Laura Vergara is a cuir (queer) Colombian feminist activist sprouting collective action through the power of storytelling. Impacted by continuous generational displacement in Colombia due to systemic injustices and violence, her activism began over a decade ago through her work within the immigrant and refugee rights movement and expanded across feminist and intersecting social movements. She finds inspiration in social movements, collective care, art, and those that root themselves in solidarity and love.

Ruby Johnson is a feminist organiser, strategist and researcher, committed to redistributing resources and power to girls young feminist movements. Ruby has experience advancing gender justice and human rights with grassroots groups, feminist organisations, womens’ funds, foundations, NGOs, and UN agencies with a focus on women, girls, trans and non binary people. She collaborates with organizations to build strategies and funding approaches and design programs in participatory and creative ways. She works to build bridges and deepen accountability between movements and philanthropy and has a passion for collaborating with artists and storytellers to build narrative power.

Nathalie E. Vilgrain is a feminist activist with a degree in political science and feminist studies from the University of Ottawa. She is passionate about the situation of women and girls in the world and has worked in Haiti and in Canada with women survivors of violence. Her areas of interest are many such as gender equality, survivor safety, participation in politics, sex workers' rights, LGBTQI2+ rights and women's reproductive and sexual health. She is a founding member and the first co-coordinator of MARIJÀN a feminist organization in Haiti. As a Caribbean feminist and women's rights advocate, her work focuses on advocating for social justice through activism and capacity building of local organizations.

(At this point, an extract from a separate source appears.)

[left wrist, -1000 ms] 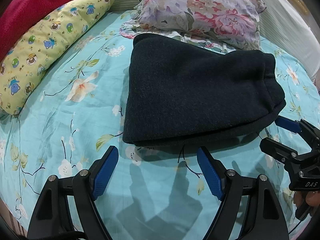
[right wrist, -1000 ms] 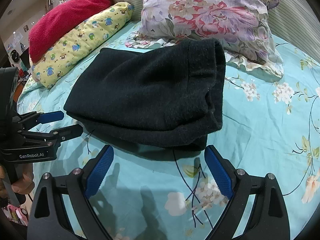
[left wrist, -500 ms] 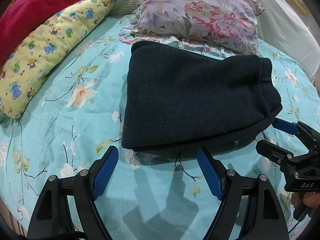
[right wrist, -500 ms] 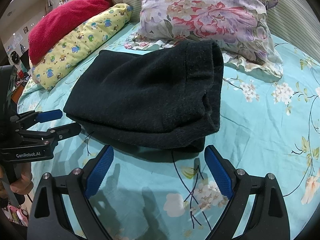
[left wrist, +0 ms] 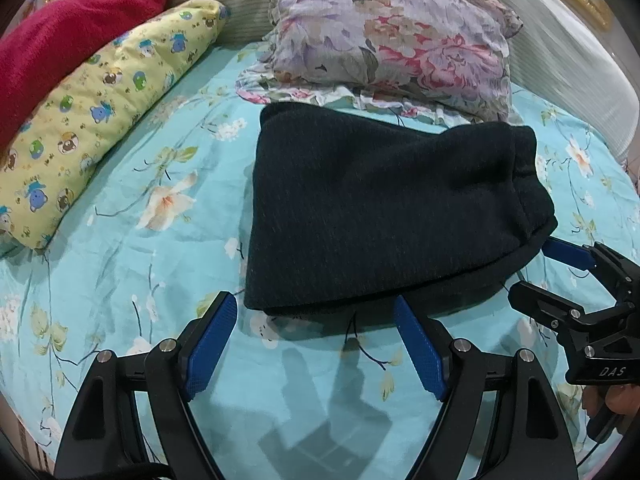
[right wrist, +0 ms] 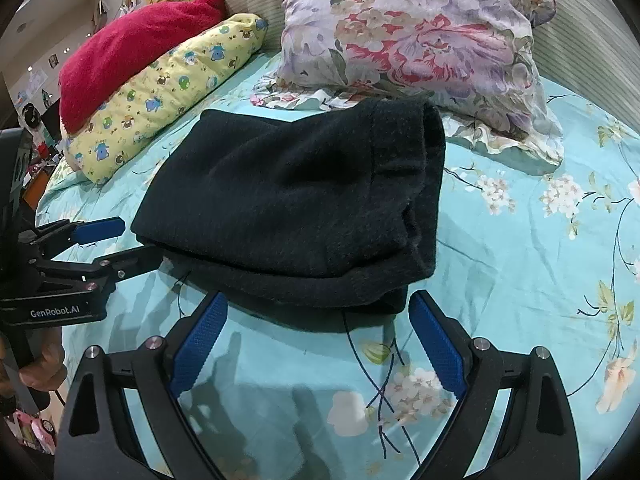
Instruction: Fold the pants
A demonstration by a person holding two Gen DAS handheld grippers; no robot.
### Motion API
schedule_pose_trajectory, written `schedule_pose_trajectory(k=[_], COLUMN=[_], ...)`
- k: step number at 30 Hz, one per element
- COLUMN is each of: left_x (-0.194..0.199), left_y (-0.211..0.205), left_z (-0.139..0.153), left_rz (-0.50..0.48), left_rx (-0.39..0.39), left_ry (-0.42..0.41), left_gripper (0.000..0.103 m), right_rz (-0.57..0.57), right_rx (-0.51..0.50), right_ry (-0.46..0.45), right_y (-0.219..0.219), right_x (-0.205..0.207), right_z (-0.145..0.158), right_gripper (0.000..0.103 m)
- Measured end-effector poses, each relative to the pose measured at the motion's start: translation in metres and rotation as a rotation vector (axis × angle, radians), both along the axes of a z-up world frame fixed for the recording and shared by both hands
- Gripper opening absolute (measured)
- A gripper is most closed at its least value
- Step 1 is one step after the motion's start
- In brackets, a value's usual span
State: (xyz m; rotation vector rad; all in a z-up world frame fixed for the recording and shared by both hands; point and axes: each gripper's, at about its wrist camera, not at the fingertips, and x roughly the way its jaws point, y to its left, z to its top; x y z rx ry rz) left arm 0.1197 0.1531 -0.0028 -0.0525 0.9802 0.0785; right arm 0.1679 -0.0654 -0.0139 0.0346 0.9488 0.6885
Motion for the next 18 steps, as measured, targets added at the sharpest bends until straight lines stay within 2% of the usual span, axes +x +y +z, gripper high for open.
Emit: schedule_pose_trajectory(k=[9,18], left_x=[0.001,0.003], left_y=[-0.004,-0.007], left_z=[0.011,0.014], left_rz=[-0.012,-0.018], left_rx=[0.023,0.01], left_ry=[-0.04,-0.032], left_gripper=[0.081,0.081], right_rz=[-0.023,-0.038], right_rx=[-0.001,0.004], right_ry=[0.0,-0.013], right_y=[-0.007,-0.012], right_x=[0.001,0.0], right_z=[0.0,0.007], right_gripper=[0.092,0.092])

Sandie Hanna is a feminist, human rights and anti-imperialist activist from occupied Palestine. She is the founder of Feminist Diaries, an intergenerational collective of young women and girls who analyze and produce art to share stories about their lived realities under settler-colonialism and patriarchy, activism journeys and the feminist world they dream to co-shape. She is the Arab States Program Officer of With and For Girls Fund, the world’s first Africa rooted global fund for girl activists and their allies.

Tania Molina is a Nicaraguan artist and feminist activist, currently a political refugee in Costa Rica due to threats from the Ortega dictatorship in Nicaragua. She has been the founder of a network of artists and works with feminist networks that use art as a central part of activism. She has performed in local and global feminist politicized spaces and raises awareness about the dictatorship in Nicaragua.

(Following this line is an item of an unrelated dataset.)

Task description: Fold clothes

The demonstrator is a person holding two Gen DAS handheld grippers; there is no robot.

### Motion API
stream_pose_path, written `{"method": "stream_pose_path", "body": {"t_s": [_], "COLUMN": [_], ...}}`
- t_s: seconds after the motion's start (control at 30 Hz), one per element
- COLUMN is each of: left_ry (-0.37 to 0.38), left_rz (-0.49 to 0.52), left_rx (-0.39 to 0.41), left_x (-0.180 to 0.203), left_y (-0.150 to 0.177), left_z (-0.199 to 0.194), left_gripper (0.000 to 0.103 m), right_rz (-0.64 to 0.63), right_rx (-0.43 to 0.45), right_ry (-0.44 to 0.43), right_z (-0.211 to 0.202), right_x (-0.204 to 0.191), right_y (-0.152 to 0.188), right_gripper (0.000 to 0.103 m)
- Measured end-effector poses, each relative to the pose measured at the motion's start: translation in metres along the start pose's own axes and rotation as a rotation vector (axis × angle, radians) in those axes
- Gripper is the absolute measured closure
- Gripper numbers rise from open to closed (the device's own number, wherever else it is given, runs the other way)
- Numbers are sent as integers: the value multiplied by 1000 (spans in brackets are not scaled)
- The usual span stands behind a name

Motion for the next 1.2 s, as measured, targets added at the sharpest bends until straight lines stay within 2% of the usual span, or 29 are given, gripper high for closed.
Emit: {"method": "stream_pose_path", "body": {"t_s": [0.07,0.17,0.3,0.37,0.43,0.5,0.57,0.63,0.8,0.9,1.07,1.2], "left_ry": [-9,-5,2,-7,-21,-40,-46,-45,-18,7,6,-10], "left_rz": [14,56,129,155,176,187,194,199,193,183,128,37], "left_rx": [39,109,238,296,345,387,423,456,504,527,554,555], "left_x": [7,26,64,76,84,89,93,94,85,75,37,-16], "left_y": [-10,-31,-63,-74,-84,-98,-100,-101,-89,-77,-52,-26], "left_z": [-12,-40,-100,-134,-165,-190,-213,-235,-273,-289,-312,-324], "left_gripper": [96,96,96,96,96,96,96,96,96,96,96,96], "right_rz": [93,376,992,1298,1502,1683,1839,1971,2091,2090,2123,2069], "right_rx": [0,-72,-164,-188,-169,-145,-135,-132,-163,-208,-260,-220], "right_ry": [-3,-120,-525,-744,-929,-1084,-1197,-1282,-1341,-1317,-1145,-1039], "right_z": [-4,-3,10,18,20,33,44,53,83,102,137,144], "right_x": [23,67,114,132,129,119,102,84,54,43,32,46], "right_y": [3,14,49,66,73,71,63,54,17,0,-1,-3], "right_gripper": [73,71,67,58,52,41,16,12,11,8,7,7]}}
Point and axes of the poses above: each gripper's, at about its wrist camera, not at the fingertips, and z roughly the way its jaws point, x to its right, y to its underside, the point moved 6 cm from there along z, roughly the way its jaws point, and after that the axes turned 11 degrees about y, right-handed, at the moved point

Tiko Meshi is a young feminist activist from Georgia who formed Helping Hand. Helping Hand is a women-run NGO with a mission of inspiring and equipping youth as volunteers to meet the needs of their communities. Vision is of a world where united and engaged youth (ages 14-31) discover their power to create a change and are supported by an extended network of over 1000 volunteers. Through volunteering they strive to support young women and girls, non-conforming youth, people with disabilities, most vulnerable families challenged by poverty, homeless youth and children. They also serve girls affected by the Russian war and living in conflict-affected regions of Georgia.